トランプ氏が大統領令、送電網へのサイバー攻撃に対応

ビル・ガーツ

 トランプ米大統領は11日、送電網へのサイバー攻撃に備えるよう政府に命じる大統領令に署名した。米軍幹部が、米国の重要インフラがサイバー攻撃に対して脆弱(ぜいじゃく)と証言したことを受けた措置で、サイバー攻撃による長期的な停電への対策を検討することを求めている。

 大統領令は、政府と民間部門のサイバーセキュリティー改善のための政策見直しを受けたもの。送電網へのサイバー攻撃に関する報告を8月9日までにホワイトハウスに提出することを、エネルギー省、国土安全保障省、国家情報長官、州・地方政府に求めている。

 これは、サイバー軍のロジャース司令官が9日、上院軍事委員会で、送電網、金融機関など米国の重要インフラが、イランなど外国からのサイバー攻撃に対して脆弱であると証言したことを受けた措置。ロジャース氏は、インフラへの攻撃のほかに、インフラ内のデータを操作することを狙ったネットワークへの侵入への対応の重要性も指摘していた。

 大統領令は、サイバー攻撃からネットワークを守る連邦政府各機関の責任を明記しており、15年6月の中国による米人事管理局(OPM)データベースへのサイバー攻撃で、連邦政府職員2200万人のデータが流出した事件が背景にあるものとみられている。

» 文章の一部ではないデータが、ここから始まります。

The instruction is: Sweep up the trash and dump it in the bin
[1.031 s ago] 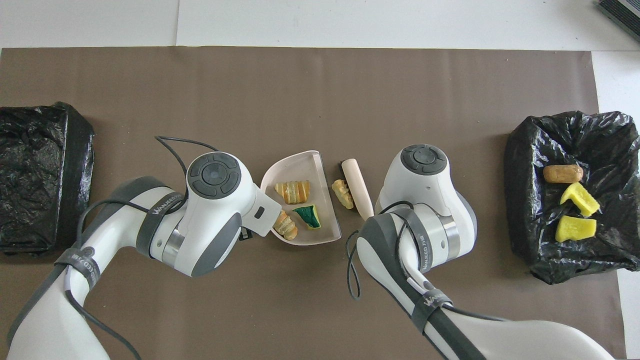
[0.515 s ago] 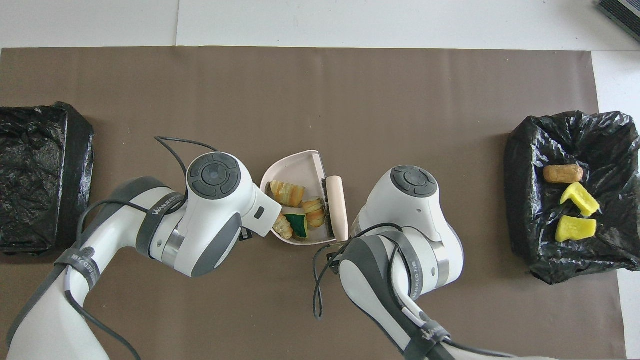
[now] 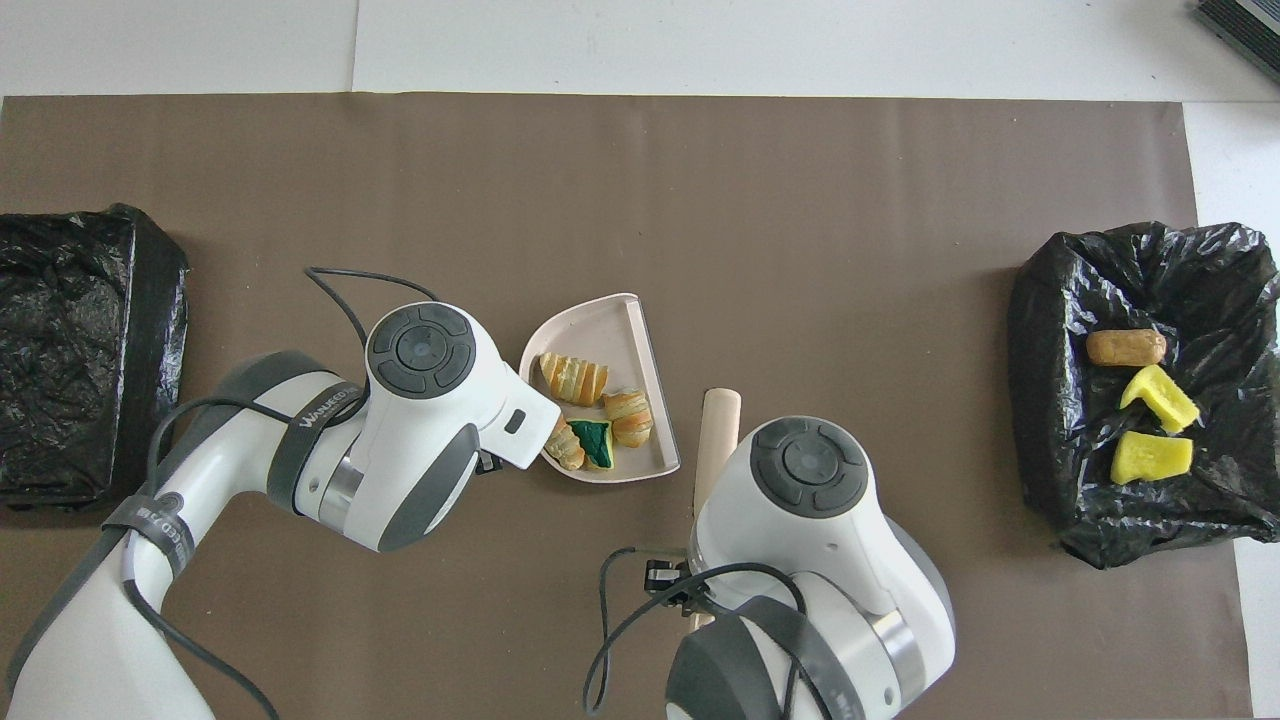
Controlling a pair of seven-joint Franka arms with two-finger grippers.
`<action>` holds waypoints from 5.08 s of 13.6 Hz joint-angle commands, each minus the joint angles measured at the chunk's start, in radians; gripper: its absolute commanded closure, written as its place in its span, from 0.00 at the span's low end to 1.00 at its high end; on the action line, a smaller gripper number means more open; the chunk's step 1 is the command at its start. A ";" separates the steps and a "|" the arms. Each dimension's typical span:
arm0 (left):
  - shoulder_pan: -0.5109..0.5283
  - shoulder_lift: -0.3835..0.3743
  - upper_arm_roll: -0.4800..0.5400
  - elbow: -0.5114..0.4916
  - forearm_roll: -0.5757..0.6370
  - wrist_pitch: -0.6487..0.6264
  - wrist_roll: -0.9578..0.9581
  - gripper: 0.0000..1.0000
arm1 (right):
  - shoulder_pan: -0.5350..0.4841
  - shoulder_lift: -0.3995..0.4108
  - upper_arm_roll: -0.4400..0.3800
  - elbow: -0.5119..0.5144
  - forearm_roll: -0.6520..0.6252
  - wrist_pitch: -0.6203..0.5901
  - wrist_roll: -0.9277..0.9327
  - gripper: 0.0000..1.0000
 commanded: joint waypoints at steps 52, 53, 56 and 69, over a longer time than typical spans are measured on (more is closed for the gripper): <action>0.654 -0.088 -0.003 0.389 0.367 -0.415 0.510 1.00 | -0.589 -0.060 -0.014 0.482 -0.346 -0.337 -0.452 0.00; 0.645 -0.088 -0.004 0.387 0.281 -0.425 0.436 1.00 | -0.595 -0.065 -0.019 0.499 -0.343 -0.363 -0.455 0.00; 0.522 -0.072 -0.010 0.372 0.164 -0.426 0.137 1.00 | -0.594 -0.089 -0.039 0.510 -0.344 -0.391 -0.487 0.00; 0.041 0.100 -0.009 0.399 -0.036 -0.291 -0.825 1.00 | -0.612 -0.074 -0.046 0.515 -0.334 -0.262 -0.735 0.00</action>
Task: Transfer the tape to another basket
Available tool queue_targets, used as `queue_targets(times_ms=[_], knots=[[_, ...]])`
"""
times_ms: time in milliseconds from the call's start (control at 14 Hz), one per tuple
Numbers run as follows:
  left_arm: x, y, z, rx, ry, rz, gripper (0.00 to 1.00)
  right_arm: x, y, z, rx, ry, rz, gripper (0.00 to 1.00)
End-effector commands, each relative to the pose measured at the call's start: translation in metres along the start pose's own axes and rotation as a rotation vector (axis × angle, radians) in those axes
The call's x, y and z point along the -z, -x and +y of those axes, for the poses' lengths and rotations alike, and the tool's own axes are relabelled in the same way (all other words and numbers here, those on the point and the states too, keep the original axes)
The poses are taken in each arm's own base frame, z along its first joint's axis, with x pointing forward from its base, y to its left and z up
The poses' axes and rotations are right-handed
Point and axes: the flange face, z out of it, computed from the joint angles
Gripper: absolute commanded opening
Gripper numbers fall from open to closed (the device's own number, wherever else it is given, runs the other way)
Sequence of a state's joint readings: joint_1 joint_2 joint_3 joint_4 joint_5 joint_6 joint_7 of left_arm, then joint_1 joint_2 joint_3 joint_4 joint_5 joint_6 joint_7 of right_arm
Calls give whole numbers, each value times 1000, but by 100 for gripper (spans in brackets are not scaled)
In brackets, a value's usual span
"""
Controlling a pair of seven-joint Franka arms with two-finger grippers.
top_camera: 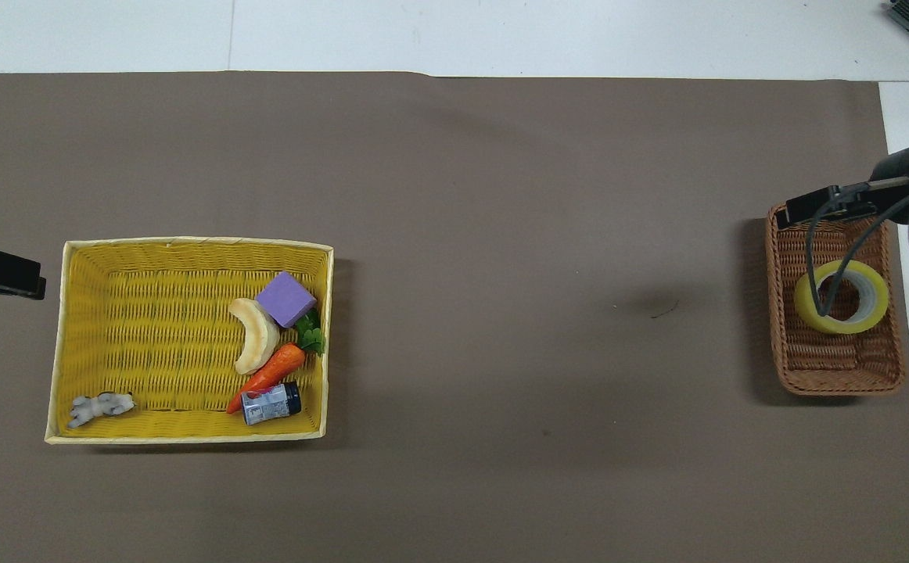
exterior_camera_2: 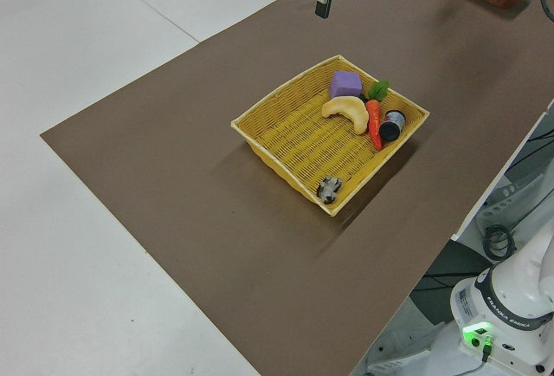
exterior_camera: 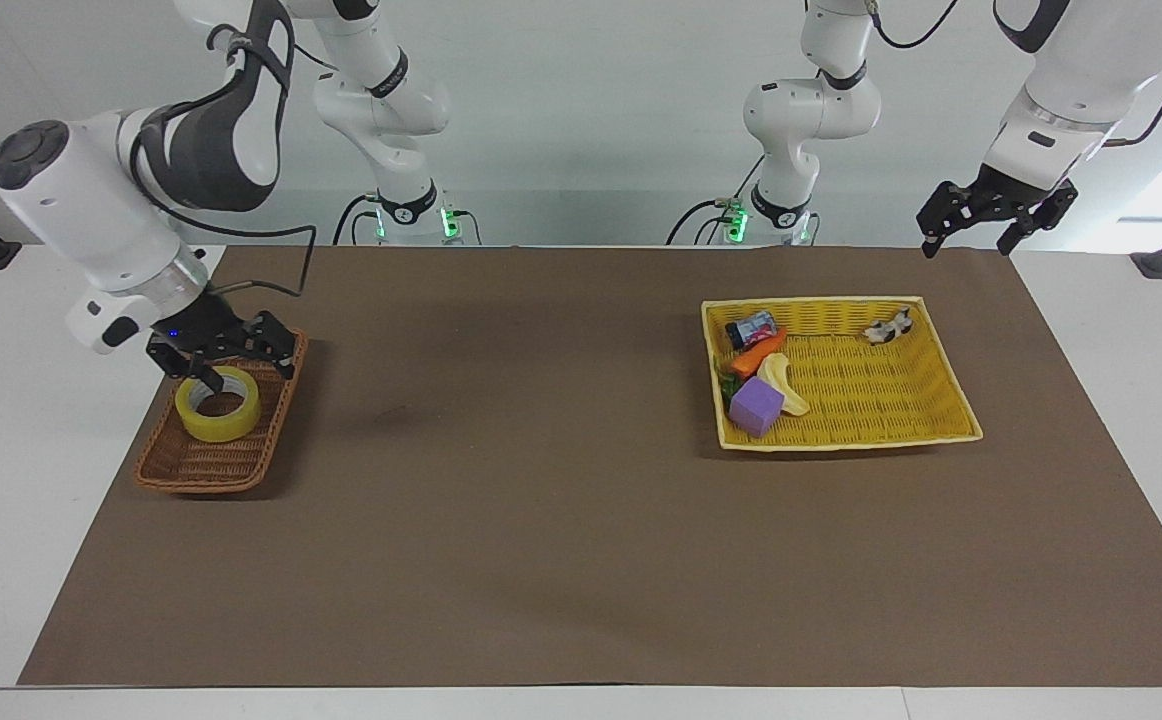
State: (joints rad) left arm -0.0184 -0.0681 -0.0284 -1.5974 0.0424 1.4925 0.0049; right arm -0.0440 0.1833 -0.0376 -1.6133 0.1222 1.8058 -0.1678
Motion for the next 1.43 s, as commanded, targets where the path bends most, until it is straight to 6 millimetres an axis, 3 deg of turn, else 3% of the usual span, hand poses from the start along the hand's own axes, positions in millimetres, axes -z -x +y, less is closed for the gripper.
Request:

 ボサート大統領補佐官(安全保障担当)はホワイトハウスでの会見で、OPMへのサイバー攻撃によって、連邦政府の情報を安全に管理するためにソフトウエアとハードウエアを改善する必要性が高まったことを明らかにした。

 ボサート氏は、16年選挙でのロシアからのサイバー攻撃が新政策の原因ではないとしながらも、「ロシア、中国、イランなどの国々は、サイバー攻撃の能力、ツールを生かして米国民、米政府、情報を攻撃しようとしている。米国も現状にとどまっているわけにはいかない」と外国からのサイバー攻撃への対応の必要に迫られていることを明らかにした。